What You Need To Know About MLB ABS System
MLB's Joint Competition Committee voted 9-2 to approve the Automated Ball-Strike (ABS) Challenge System for the entire 2026 season. This includes spring training, regular season, and the postseason. It will be powered by T-Mobile's 5G network and Hawk-Eye technology. This hybrid approach keeps human umpires in the hot seat but arms players with a high-tech safety net for those game-altering missed calls.
Let's break down how this will work during an actual game.
Human Ump First: The home-plate umpire calls balls and strikes as usual, relying on their eyes and experience.
Challenge Trigger: Only the pitcher, catcher, or batter can initiate a review by immediately tapping their helmet or cap—no dugout signals or manager histrionics allowed. Teams start with two challenges per game, and you keep 'em if you're right.
Tech in Action: Hawk-Eye's 12 high-speed cameras—tracking the ball with a margin of error of just one-sixth of an inch—kick in. The system plots the pitch's path against a batter-specific strike zone: a two-dimensional rectangle spanning the plate's full 17-inch width, with the top at 53.5% of the player's height and the bottom at 27%. (Player heights will be certified via biomechanical scans in spring training.)
The Verdict: The call flashes on stadium videoboards almost instantly. If ABS overrules the ump, the pitch is adjusted—no time wasted on booth reviews. Extra innings? If you've burned both challenges, you get one fresh per frame.

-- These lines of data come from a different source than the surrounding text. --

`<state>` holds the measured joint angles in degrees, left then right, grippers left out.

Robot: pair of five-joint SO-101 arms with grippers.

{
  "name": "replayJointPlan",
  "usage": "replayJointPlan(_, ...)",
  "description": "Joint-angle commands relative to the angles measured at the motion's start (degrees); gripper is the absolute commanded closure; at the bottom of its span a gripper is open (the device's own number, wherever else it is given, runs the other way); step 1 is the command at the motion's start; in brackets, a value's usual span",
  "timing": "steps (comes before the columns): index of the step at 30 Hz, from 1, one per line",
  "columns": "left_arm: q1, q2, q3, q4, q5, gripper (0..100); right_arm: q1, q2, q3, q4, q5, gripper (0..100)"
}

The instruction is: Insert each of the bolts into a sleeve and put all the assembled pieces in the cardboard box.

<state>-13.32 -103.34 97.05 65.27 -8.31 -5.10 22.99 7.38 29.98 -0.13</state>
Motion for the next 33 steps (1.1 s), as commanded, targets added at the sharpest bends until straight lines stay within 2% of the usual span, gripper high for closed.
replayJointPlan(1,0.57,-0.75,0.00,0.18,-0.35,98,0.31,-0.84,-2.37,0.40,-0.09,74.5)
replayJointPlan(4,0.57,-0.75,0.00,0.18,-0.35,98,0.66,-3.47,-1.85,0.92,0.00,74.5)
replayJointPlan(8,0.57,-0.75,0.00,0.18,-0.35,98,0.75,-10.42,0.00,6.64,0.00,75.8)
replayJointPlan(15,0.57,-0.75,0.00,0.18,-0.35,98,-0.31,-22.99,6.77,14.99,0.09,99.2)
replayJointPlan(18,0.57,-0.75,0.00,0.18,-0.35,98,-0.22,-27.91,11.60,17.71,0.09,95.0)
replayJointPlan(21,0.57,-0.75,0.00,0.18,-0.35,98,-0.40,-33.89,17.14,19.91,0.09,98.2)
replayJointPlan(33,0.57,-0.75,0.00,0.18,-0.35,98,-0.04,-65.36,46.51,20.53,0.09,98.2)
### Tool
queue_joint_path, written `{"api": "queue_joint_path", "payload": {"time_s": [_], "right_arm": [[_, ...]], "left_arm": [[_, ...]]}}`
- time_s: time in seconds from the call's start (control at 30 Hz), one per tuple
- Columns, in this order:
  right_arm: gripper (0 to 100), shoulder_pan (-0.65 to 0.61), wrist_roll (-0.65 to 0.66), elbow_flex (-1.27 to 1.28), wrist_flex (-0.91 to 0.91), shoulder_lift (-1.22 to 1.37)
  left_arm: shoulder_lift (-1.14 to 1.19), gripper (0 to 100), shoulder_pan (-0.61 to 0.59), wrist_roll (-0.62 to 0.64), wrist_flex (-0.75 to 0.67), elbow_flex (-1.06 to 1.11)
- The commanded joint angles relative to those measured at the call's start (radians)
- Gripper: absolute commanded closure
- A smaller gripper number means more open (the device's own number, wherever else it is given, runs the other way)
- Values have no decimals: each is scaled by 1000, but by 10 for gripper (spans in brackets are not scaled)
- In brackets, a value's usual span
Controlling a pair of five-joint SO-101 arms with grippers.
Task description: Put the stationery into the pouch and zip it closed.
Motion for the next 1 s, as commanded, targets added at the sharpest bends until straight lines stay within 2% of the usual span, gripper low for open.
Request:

Limits and Logistics: Challenges spike in high-leverage spots—full counts saw 8.2% usage in spring tests—but they're rare on early-count tosses (just 1.6% on 0-0). No reviews on intentional walks or hit-by-pitches, and the system's decision is final.
The MLB had the ABS system in full effect during the 2025 spring training. The challenges had a 52% success rate. It took an average of 13.8 seconds to get a verdict.
MLB's ABS rollout caps a modernization sprint that's shrunk nine-inning games by 30 minutes since 2023. It won't eliminate every beef shadow-zone calls in low-leverage spots stay ump-called, but it could slash late-game controversies that swing pennants. With the umpires' union already on board via last offseason's CBA, implementation hurdles look minimal.